-- Work instruction --
Return the listing below exactly, with the pictures dropped.
Records to process Start Marker
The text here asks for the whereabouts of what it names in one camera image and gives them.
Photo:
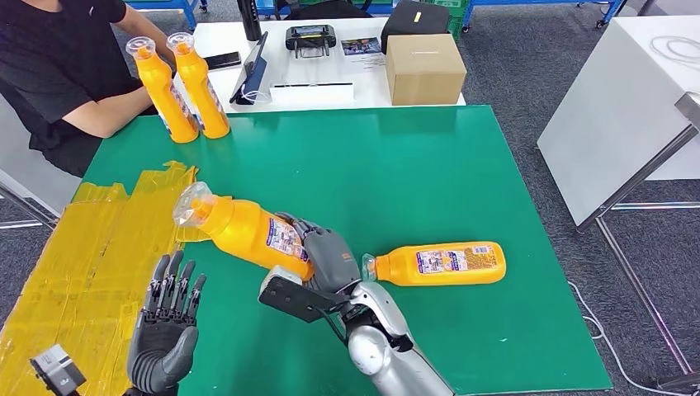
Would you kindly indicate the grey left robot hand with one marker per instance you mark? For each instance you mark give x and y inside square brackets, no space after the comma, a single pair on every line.
[161,344]

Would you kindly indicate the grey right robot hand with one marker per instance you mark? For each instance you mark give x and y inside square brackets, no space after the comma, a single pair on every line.
[333,262]

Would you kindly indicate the orange detergent bottle clear cap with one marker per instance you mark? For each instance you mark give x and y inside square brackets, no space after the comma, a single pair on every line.
[240,229]
[164,98]
[399,268]
[199,93]

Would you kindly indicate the person's right forearm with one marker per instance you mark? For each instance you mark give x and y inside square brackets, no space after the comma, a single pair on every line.
[104,117]

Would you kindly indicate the person's left forearm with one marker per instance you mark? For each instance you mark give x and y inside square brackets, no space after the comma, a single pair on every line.
[145,30]

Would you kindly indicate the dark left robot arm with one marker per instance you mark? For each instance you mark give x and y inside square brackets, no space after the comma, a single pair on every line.
[150,391]

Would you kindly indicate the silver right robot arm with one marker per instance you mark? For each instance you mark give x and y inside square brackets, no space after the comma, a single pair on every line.
[383,350]

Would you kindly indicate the black drink bottle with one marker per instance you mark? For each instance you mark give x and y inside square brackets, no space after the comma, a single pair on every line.
[249,21]

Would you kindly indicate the yellow taped cardboard sheet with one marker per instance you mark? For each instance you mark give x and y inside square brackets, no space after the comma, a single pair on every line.
[87,273]

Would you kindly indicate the flat white box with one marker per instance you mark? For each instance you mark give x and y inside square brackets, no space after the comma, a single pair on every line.
[312,94]

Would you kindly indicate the tablet in blue case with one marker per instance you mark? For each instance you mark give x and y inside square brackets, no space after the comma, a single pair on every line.
[254,71]

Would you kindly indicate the brown cardboard box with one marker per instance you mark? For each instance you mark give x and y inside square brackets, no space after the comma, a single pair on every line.
[425,71]

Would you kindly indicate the printed pamphlet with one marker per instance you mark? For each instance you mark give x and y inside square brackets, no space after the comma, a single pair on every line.
[361,46]

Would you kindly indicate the white panel desk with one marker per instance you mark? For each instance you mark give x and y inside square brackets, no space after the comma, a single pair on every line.
[22,175]

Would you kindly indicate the black remote controller with screen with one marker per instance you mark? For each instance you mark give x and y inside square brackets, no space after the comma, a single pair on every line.
[310,37]

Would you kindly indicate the black smartphone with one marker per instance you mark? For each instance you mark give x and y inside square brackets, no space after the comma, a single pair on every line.
[225,60]

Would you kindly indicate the black bag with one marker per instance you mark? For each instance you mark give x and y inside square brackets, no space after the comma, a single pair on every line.
[413,23]

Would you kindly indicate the green plastic crate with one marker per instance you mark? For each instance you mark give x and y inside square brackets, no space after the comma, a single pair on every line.
[456,23]

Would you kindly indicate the person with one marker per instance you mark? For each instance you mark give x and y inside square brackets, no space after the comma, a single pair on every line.
[49,71]

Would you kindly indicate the large white table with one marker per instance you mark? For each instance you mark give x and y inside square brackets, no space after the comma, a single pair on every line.
[607,125]

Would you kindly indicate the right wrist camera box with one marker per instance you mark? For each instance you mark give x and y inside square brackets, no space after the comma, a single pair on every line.
[290,298]

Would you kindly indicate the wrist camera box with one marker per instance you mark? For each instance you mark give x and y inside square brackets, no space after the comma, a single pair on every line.
[290,298]
[57,371]

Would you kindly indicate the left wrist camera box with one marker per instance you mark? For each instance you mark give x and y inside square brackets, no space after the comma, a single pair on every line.
[57,371]

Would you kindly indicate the blue rack frame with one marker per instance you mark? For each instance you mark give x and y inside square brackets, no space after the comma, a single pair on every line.
[547,2]
[188,5]

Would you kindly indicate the metal table frame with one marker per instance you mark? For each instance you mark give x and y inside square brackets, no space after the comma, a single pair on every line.
[690,108]

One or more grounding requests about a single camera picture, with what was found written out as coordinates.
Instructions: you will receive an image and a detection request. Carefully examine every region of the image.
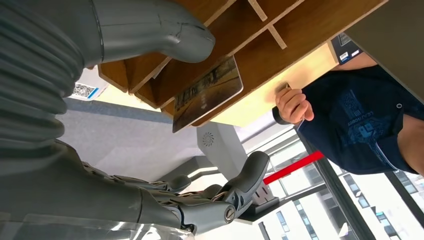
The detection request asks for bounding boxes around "white QR code label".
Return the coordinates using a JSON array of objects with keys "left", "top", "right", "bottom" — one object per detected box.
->
[{"left": 67, "top": 66, "right": 110, "bottom": 102}]

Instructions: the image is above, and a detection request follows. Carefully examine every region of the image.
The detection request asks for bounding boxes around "grey kiosk stand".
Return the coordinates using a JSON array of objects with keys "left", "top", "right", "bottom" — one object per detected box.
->
[{"left": 195, "top": 121, "right": 282, "bottom": 223}]

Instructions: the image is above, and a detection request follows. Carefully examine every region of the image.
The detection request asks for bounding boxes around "grey laptop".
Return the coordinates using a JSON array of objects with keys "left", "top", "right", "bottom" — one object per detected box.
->
[{"left": 327, "top": 0, "right": 424, "bottom": 104}]

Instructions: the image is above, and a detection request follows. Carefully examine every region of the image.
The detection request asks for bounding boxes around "person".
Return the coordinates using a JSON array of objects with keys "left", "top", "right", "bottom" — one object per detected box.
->
[{"left": 271, "top": 51, "right": 424, "bottom": 176}]

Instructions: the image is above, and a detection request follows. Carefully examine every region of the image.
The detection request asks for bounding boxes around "window wall with dark frames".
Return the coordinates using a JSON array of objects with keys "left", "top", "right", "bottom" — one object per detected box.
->
[{"left": 238, "top": 125, "right": 424, "bottom": 240}]

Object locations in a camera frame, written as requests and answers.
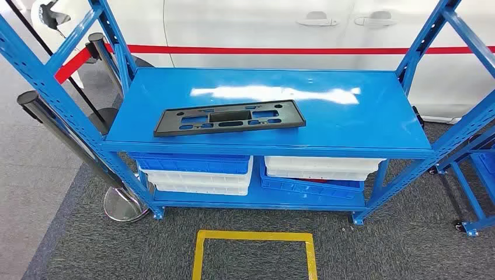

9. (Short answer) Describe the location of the black plastic panel part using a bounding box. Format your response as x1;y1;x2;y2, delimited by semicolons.
153;99;306;138

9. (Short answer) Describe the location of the large blue metal shelf rack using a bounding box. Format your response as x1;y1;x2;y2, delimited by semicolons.
0;0;495;227

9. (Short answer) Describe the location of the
Records to process End Marker
-- Expected output --
The text here asks for the whereabouts of what it names in one camera image and gives them.
Photo:
Would you kindly indicate the grey left robot hand with one marker per instance you mark? For each instance you mark give x and y inside square brackets, no space after the comma, a single pair on every line.
[161,344]

Would you kindly indicate the grey right robot hand with one marker per instance you mark? For each instance you mark give x and y inside square brackets, no space after the comma, a single pair on every line.
[333,262]

Would you kindly indicate the orange detergent bottle clear cap with one marker per instance you mark? For each instance you mark give x and y inside square brackets, no space after the comma, a single pair on every line.
[240,229]
[164,98]
[399,268]
[199,93]

Would you kindly indicate the person's right forearm with one marker per instance you mark? For each instance you mark give x and y inside square brackets, no space after the comma, a single pair on every line.
[104,117]

Would you kindly indicate the person's left forearm with one marker per instance you mark? For each instance you mark give x and y inside square brackets, no space after the comma, a single pair on every line.
[145,30]

Would you kindly indicate the dark left robot arm with one marker per instance you mark? For each instance you mark give x and y inside square brackets, no space after the comma, a single pair on every line.
[150,391]

Would you kindly indicate the silver right robot arm with one marker per instance you mark? For each instance you mark give x and y inside square brackets, no space after the comma, a single pair on every line.
[383,350]

Would you kindly indicate the black drink bottle with one marker per instance you mark? For each instance you mark give x and y inside square brackets, no space after the comma, a single pair on every line.
[249,21]

Would you kindly indicate the yellow taped cardboard sheet with one marker per instance you mark? For each instance you mark give x and y inside square brackets, no space after the comma, a single pair on every line.
[87,273]

Would you kindly indicate the flat white box with one marker per instance you mark? For each instance you mark give x and y inside square brackets, no space after the comma, a single pair on every line.
[312,94]

Would you kindly indicate the tablet in blue case with one marker per instance you mark? For each instance you mark give x and y inside square brackets, no space after the comma, a single pair on every line.
[254,71]

Would you kindly indicate the brown cardboard box with one marker per instance you mark? For each instance you mark give x and y inside square brackets, no space after the comma, a single pair on every line.
[425,71]

Would you kindly indicate the printed pamphlet with one marker per instance you mark? For each instance you mark give x and y inside square brackets, no space after the comma, a single pair on every line.
[361,46]

Would you kindly indicate the white panel desk with one marker per instance you mark? For each instance you mark give x and y inside square brackets, no space after the comma, a single pair on every line.
[22,175]

Would you kindly indicate the black remote controller with screen with one marker per instance you mark? For each instance you mark give x and y inside square brackets, no space after the comma, a single pair on every line.
[310,37]

Would you kindly indicate the black smartphone with one marker per instance you mark? For each instance you mark give x and y inside square brackets, no space after the comma, a single pair on every line.
[225,60]

Would you kindly indicate the black bag with one marker per instance you mark? For each instance you mark give x and y inside square brackets, no space after the comma, a single pair on every line.
[413,23]

Would you kindly indicate the green plastic crate with one marker per instance you mark? For each instance you mark give x and y inside square brackets, no space after the comma, a single pair on every line.
[456,23]

Would you kindly indicate the person with one marker per instance you mark? For each instance you mark give x and y inside square brackets, no space after the comma, a single pair on every line.
[49,71]

Would you kindly indicate the large white table with one marker per instance you mark? For each instance you mark give x and y inside square brackets, no space after the comma, a single pair on every line.
[607,125]

Would you kindly indicate the right wrist camera box with one marker per instance you mark? For each instance you mark give x and y inside square brackets, no space after the comma, a single pair on every line.
[290,298]

Would you kindly indicate the wrist camera box with one marker per instance you mark? For each instance you mark give x and y inside square brackets, no space after the comma, a single pair on every line.
[290,298]
[57,371]

Would you kindly indicate the left wrist camera box with one marker per instance you mark? For each instance you mark give x and y inside square brackets, no space after the comma, a single pair on every line.
[57,371]

Would you kindly indicate the blue rack frame with one marker per instance you mark? For each instance you mark give x and y inside square brackets, no space after the comma, a single pair on every line.
[547,2]
[188,5]

Would you kindly indicate the metal table frame with one marker per instance you mark? For each instance you mark give x and y inside square brackets, no space after the comma, a single pair on every line.
[690,108]

One or more grounding requests about a single camera picture, with what was found written out as coordinates.
Instructions: you will receive an image and a detection request. Carefully examine every region of the image.
The detection request asks for bounding boxes around "white QR code label".
Return the coordinates using a JSON array of objects with keys "left", "top", "right", "bottom" — one object per detected box.
->
[{"left": 67, "top": 66, "right": 110, "bottom": 102}]

Instructions: the image is above, and a detection request follows. Carefully examine every region of the image.
The detection request asks for bounding boxes around "grey kiosk stand".
Return the coordinates using a JSON array of objects with keys "left", "top", "right", "bottom" — one object per detected box.
->
[{"left": 195, "top": 121, "right": 282, "bottom": 223}]

Instructions: the image is above, and a detection request follows. Carefully examine every region of the image.
The detection request asks for bounding boxes around "grey laptop".
Return the coordinates using a JSON array of objects with keys "left", "top", "right", "bottom" — one object per detected box.
->
[{"left": 327, "top": 0, "right": 424, "bottom": 104}]

Instructions: the image is above, and a detection request follows. Carefully examine every region of the image.
The detection request asks for bounding boxes around "person".
Return the coordinates using a JSON array of objects with keys "left", "top", "right", "bottom" — one object per detected box.
->
[{"left": 271, "top": 51, "right": 424, "bottom": 176}]

Instructions: the image is above, and a detection request follows. Carefully examine every region of the image.
The detection request asks for bounding boxes around "window wall with dark frames".
Return the coordinates using a JSON array of objects with keys "left", "top", "right", "bottom" — one object per detected box.
->
[{"left": 238, "top": 125, "right": 424, "bottom": 240}]

Object locations in a camera frame, written as requests and answers.

9. (Short answer) Describe the location of the black plastic panel part using a bounding box. Format your response as x1;y1;x2;y2, delimited by semicolons.
153;99;306;138

9. (Short answer) Describe the location of the large blue metal shelf rack using a bounding box. Format your response as x1;y1;x2;y2, delimited by semicolons.
0;0;495;227

9. (Short answer) Describe the location of the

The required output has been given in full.